*AIM OF THE EXERCISE:*
Where the listing below has a line with "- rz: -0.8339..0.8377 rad", write out exactly that line and every line after it, stopping after the line with "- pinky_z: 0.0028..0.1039".

*DATA FOR THIS TASK:*

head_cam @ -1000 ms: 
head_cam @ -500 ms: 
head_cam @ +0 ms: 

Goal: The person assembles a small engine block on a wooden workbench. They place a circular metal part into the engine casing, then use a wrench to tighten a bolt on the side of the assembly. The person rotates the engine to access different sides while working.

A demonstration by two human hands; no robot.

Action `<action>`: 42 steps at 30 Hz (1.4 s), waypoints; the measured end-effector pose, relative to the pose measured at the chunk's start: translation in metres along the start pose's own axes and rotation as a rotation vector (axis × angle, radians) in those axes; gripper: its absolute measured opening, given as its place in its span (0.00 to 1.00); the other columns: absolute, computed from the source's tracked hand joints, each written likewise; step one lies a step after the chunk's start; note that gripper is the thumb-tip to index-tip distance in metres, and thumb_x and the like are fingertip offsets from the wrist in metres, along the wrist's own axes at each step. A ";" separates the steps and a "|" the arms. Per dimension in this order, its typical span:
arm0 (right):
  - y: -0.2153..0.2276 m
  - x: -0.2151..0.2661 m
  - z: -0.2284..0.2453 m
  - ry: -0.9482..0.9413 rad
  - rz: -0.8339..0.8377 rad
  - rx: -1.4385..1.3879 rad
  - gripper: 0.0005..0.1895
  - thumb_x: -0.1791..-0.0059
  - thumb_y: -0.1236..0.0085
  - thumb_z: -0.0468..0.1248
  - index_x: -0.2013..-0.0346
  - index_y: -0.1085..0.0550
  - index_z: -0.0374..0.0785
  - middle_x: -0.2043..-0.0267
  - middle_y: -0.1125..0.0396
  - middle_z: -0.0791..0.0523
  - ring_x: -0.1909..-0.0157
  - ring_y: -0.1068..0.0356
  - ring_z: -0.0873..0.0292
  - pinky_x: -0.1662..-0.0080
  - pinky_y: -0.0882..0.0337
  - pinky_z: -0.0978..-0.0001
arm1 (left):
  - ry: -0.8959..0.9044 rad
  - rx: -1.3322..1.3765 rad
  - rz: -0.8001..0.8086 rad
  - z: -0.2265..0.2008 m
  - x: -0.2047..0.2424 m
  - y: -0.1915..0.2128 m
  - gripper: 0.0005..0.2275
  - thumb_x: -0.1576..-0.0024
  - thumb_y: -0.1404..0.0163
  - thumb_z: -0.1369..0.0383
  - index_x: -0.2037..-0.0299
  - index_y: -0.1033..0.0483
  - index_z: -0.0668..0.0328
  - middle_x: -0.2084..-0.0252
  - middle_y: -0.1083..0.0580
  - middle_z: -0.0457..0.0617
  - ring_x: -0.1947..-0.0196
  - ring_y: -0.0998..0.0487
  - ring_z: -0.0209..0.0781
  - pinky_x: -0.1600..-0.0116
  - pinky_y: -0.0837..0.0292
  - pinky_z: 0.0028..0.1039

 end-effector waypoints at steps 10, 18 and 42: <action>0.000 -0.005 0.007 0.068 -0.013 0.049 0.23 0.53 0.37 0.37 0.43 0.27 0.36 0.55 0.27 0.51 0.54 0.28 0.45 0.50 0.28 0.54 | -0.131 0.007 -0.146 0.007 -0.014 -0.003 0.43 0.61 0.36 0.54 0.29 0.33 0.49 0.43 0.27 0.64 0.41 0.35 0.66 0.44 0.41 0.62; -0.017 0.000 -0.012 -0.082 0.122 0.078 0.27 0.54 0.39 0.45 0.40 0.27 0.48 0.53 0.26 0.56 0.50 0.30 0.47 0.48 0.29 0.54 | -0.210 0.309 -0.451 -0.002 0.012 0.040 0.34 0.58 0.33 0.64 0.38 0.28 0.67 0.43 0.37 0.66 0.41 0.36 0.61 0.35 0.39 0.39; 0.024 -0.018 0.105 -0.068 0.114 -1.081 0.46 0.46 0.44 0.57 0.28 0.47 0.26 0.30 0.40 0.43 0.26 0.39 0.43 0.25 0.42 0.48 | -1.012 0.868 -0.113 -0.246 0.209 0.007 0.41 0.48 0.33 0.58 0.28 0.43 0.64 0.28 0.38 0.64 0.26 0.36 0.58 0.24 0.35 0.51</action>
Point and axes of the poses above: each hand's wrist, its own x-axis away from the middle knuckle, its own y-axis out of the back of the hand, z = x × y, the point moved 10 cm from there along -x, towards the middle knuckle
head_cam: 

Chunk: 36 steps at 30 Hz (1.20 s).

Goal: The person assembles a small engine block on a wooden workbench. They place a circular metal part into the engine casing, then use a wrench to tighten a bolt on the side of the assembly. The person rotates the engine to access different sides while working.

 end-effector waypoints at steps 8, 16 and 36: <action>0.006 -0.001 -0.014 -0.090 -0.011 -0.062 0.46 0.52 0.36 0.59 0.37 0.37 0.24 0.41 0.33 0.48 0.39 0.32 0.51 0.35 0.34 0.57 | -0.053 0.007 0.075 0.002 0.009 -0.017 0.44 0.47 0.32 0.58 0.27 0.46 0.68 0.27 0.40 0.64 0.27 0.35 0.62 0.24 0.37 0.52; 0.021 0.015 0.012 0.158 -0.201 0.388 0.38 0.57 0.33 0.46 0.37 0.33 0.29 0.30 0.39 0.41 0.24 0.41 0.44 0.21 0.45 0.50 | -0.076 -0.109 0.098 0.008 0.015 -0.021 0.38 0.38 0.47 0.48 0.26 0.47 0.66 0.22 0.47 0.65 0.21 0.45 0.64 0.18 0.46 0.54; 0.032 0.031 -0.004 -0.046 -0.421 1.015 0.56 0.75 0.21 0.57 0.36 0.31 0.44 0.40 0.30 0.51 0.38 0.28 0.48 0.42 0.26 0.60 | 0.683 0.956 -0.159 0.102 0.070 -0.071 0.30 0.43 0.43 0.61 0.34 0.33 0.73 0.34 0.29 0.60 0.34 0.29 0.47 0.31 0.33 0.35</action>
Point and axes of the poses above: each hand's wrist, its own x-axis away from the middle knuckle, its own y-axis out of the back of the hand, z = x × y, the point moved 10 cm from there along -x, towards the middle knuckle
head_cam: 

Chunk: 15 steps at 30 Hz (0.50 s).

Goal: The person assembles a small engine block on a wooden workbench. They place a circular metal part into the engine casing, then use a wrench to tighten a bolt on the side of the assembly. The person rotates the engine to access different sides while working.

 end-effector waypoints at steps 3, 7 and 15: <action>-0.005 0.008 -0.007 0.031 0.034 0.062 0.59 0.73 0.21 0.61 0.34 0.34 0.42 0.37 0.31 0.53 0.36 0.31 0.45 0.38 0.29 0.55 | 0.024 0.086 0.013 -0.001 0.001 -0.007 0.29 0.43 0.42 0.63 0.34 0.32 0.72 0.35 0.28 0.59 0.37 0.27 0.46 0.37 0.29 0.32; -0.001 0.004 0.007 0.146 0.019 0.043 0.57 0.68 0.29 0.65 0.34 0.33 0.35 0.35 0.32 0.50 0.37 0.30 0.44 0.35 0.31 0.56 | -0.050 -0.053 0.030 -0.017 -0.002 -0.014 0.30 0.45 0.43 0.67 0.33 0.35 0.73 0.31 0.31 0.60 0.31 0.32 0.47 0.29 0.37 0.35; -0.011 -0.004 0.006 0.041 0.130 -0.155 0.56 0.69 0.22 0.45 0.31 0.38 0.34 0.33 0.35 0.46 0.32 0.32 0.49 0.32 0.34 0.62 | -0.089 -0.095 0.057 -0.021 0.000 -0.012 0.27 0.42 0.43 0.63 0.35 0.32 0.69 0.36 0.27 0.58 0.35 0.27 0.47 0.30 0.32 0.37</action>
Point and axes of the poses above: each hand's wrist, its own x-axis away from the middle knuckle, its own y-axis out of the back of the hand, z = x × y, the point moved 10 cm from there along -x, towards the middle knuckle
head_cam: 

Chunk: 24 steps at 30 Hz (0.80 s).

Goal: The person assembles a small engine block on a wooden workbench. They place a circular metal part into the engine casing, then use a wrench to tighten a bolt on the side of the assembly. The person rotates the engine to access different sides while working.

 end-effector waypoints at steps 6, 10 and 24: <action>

*EXERCISE SOLUTION:*
  - rz: -0.8339..0.8377 rad
  - rx: -1.4385..1.3879 rad
  - gripper: 0.0005..0.1895
  - thumb_x: -0.1791..-0.0059
  - thumb_y: -0.1236..0.0085
  - thumb_z: -0.0468..0.1248
  - index_x: -0.2013..-0.0346
  - index_y: -0.1085..0.0550
  - index_z: -0.0374..0.0785
  - middle_x: -0.2043..-0.0267
  - middle_y: -0.1125..0.0396
  - middle_z: -0.0791..0.0523
  - ring_x: -0.1909..-0.0157
  - ring_y: -0.1068..0.0356
  - ring_z: -0.0873..0.0292
  - pinky_x: -0.1662..-0.0080
  - pinky_y: -0.0882..0.0337
  - pinky_z: -0.0978..-0.0001
arm1 (left):
  - ry: -0.8959..0.9044 rad
  - rx: -1.3322..1.3765 rad
  - rz: -0.8001..0.8086 rad
  - z: -0.2265..0.2008 m
  - x: -0.2047..0.2424 m
  - y: -0.1915..0.2128 m
  - gripper: 0.0005..0.2275
  - thumb_x: -0.1576..-0.0024
  - thumb_y: -0.1404..0.0163
  - thumb_z: -0.1369..0.0383
  - index_x: -0.2037..-0.0299
  - index_y: -0.1033..0.0483
  - index_z: -0.0668..0.0328
  - middle_x: -0.2084..-0.0252
  - middle_y: -0.1083..0.0580
  - middle_z: -0.0457..0.0617
  - ring_x: -0.1947..-0.0196
  - ring_y: -0.0998..0.0487
  - ring_z: -0.0209..0.0781
  - pinky_x: -0.1600..-0.0116
  - pinky_y: -0.0837..0.0292
  - pinky_z: 0.0028..0.1039

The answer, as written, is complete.